WHAT THIS TASK INVOLVES: Will you return, word for word, only the lines from the top of the data below down to and including the one with "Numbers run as"?
○ ○ ○ ○ ○
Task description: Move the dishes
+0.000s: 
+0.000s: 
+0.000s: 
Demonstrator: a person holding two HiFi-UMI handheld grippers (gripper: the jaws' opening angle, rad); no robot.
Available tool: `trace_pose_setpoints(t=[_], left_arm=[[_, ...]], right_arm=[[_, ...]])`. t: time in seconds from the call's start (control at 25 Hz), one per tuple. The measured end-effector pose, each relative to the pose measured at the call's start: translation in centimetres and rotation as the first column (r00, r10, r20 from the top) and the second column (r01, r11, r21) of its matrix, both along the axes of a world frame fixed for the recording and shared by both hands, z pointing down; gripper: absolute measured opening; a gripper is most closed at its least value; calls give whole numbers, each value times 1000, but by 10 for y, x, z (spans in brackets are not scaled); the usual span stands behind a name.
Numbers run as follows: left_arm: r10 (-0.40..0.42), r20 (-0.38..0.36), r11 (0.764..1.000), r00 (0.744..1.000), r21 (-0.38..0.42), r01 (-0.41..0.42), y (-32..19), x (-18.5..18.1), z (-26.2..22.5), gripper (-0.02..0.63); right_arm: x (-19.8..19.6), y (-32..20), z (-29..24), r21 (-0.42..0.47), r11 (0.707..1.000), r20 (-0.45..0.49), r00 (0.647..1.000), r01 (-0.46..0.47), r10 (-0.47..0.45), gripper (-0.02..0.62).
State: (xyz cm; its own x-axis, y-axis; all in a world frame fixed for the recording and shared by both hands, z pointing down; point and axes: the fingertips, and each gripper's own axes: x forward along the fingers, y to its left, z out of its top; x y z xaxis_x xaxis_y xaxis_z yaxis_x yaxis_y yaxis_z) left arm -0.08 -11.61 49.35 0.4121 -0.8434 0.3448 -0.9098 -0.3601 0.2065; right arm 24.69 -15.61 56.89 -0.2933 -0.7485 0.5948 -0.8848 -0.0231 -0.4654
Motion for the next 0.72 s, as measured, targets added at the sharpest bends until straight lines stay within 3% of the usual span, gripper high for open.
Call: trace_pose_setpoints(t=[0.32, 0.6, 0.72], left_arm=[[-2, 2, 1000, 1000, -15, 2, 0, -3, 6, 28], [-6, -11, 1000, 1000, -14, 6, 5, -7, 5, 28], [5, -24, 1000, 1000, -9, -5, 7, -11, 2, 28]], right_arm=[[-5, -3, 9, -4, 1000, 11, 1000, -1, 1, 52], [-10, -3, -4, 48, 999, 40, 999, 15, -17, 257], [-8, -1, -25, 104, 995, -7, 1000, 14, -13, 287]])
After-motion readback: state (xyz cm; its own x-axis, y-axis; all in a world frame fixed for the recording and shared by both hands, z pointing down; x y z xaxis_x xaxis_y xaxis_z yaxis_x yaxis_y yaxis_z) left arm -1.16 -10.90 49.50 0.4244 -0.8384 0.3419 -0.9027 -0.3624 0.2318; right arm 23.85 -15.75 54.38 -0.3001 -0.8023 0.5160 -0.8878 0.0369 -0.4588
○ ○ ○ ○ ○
SOLUTION TO THE PROBLEM:
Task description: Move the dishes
+0.000s: 
+0.000s: 
+0.000s: 
Demonstrator: a person holding two HiFi-UMI handheld grippers (gripper: the jaws' opening angle, rad); no robot.
Available tool: `trace_pose_setpoints(t=[_], left_arm=[[_, ...]], right_arm=[[_, ...]])`. t: time in seconds from the call's start (control at 25 Hz), one per tuple. The measured end-effector pose, each relative to the pose measured at the call's start: translation in centimetres and rotation as the first column (r00, r10, r20 from the top) and the second column (r01, r11, r21) of its matrix, both along the axes of a world frame fixed for the recording and shared by both hands, z pointing down; gripper: absolute measured opening; a gripper is most closed at its least value; calls give whole numbers, each value times 1000, but by 10 for y, x, z (spans in brackets are not scaled); the usual span stands behind a name.
Numbers run as follows: left_arm: r10 (-0.40..0.42), r20 (-0.38..0.36), r11 (0.764..1.000), r00 (0.744..1.000), r21 (-0.38..0.42), r01 (-0.41..0.42), y (-32..19), x (-18.5..18.1), z (-26.2..22.5), gripper (-0.02..0.63); right_arm: x (-19.8..19.6), y (-32..20), z (-29..24), r21 (-0.42..0.47), r11 (0.707..1.000), r20 (-0.45..0.49), r00 (0.647..1.000), r01 (-0.46..0.47), r10 (-0.47..0.45), gripper (-0.02..0.62).

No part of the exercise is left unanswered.